In the entries below, find the line with "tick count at" and print exactly every line from there up to and including the line with "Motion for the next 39", with no other lines.

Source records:
____

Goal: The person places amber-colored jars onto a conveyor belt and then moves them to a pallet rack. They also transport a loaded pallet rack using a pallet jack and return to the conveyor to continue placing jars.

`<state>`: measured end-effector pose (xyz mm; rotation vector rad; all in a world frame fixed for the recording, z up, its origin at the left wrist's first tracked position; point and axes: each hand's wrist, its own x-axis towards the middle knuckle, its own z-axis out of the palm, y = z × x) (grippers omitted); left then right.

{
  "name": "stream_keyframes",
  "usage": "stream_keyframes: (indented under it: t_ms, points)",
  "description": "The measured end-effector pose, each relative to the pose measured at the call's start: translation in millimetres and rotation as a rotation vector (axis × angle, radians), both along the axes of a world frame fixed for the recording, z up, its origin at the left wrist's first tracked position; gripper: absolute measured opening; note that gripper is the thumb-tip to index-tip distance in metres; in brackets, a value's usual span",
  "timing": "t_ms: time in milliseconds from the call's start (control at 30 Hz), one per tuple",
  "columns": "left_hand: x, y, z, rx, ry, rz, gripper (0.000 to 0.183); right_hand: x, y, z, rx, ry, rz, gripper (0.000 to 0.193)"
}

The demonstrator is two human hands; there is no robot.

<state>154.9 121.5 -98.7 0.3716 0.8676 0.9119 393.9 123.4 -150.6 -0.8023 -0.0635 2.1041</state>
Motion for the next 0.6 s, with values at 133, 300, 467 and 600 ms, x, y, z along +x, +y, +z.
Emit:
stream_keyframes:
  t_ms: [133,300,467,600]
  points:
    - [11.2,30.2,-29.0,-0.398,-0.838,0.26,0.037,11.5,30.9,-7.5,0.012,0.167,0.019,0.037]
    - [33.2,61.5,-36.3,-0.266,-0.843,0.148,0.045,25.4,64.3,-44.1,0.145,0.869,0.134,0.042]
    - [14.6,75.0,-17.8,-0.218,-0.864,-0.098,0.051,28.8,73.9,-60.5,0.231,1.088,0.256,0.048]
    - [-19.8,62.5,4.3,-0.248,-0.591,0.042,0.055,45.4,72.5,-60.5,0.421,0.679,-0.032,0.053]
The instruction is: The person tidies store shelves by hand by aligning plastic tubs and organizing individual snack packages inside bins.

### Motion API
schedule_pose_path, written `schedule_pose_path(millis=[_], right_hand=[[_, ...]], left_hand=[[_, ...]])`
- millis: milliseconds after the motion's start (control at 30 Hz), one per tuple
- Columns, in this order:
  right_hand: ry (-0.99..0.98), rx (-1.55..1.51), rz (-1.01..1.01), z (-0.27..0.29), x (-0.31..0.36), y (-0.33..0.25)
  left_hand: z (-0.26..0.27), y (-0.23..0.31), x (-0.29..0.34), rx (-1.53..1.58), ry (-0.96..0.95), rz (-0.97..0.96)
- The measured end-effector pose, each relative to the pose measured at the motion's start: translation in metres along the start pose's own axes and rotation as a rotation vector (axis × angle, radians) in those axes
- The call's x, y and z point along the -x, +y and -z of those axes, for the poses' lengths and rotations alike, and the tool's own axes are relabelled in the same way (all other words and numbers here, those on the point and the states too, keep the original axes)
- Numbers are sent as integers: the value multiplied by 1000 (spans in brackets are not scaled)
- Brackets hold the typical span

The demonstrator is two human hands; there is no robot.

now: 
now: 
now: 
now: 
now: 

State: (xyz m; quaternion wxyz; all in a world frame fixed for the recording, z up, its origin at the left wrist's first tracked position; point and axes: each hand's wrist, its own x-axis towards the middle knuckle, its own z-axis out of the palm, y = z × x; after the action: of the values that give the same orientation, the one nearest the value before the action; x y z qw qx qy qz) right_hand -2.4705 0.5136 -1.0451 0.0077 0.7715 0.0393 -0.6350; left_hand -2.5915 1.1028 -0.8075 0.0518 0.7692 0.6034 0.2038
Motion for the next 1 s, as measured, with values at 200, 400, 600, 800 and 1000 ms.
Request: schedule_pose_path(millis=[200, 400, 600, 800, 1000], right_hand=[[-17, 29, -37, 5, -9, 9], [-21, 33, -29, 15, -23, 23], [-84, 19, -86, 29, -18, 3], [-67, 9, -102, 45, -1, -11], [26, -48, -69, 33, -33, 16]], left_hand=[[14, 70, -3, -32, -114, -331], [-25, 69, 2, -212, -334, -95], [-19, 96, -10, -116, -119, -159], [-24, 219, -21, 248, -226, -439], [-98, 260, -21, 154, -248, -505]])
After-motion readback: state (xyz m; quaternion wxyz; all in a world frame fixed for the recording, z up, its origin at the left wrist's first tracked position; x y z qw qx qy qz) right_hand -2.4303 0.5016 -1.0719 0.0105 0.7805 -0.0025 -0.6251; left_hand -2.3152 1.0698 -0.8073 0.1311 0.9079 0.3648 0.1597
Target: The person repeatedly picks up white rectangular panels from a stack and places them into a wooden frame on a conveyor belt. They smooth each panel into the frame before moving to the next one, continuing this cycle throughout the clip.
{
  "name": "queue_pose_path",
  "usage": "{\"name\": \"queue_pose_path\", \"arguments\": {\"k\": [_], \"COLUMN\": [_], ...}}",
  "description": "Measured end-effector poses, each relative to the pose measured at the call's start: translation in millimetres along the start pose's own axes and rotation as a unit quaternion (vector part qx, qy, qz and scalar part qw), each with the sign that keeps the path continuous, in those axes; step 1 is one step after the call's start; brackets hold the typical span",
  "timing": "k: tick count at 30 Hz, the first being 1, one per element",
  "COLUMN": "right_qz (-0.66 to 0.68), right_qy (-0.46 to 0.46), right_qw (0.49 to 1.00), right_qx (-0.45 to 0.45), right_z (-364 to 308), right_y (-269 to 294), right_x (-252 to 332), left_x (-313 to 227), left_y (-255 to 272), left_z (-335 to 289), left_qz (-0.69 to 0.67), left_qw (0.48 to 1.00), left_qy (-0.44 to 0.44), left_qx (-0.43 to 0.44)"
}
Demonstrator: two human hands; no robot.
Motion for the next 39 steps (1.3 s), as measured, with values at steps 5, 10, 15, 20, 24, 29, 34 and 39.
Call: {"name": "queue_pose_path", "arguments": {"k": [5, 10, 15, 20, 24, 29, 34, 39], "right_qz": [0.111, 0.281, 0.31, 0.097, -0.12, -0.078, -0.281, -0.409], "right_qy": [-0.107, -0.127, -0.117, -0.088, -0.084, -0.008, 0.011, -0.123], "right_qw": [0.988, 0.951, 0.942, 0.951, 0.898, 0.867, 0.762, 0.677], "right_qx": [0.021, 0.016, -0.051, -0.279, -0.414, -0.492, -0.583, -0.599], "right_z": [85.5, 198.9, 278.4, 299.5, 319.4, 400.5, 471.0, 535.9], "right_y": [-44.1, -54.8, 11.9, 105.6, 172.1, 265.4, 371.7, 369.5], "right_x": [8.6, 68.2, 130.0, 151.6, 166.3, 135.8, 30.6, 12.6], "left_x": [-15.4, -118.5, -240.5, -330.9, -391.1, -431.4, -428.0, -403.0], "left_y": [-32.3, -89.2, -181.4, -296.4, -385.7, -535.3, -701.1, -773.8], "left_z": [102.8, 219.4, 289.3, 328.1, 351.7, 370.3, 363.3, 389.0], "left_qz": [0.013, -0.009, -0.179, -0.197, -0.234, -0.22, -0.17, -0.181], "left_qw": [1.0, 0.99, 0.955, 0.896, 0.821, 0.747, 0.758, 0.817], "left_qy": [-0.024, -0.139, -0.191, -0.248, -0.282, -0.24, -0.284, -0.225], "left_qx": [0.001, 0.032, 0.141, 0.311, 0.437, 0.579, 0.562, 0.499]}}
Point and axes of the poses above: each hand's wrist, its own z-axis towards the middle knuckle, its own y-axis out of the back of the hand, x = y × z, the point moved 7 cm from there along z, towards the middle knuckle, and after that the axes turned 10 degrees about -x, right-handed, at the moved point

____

◆ **Response to this task**:
  "timing": "k: tick count at 30 Hz, the first being 1, one per element",
  "COLUMN": "right_qz (-0.66 to 0.68), right_qy (-0.46 to 0.46), right_qw (0.49 to 1.00), right_qx (-0.45 to 0.45), right_z (-364 to 308), right_y (-269 to 294), right_x (-252 to 332), left_x (-313 to 227), left_y (-255 to 272), left_z (-335 to 289), left_qz (-0.69 to 0.67), left_qw (0.48 to 1.00), left_qy (-0.44 to 0.44), left_qx (-0.43 to 0.44)"
}
Demonstrator: two human hands; no robot.
Motion for the next 39 steps (1.3 s), as measured, with values at steps 5, 10, 15, 20, 24, 29, 34 and 39.

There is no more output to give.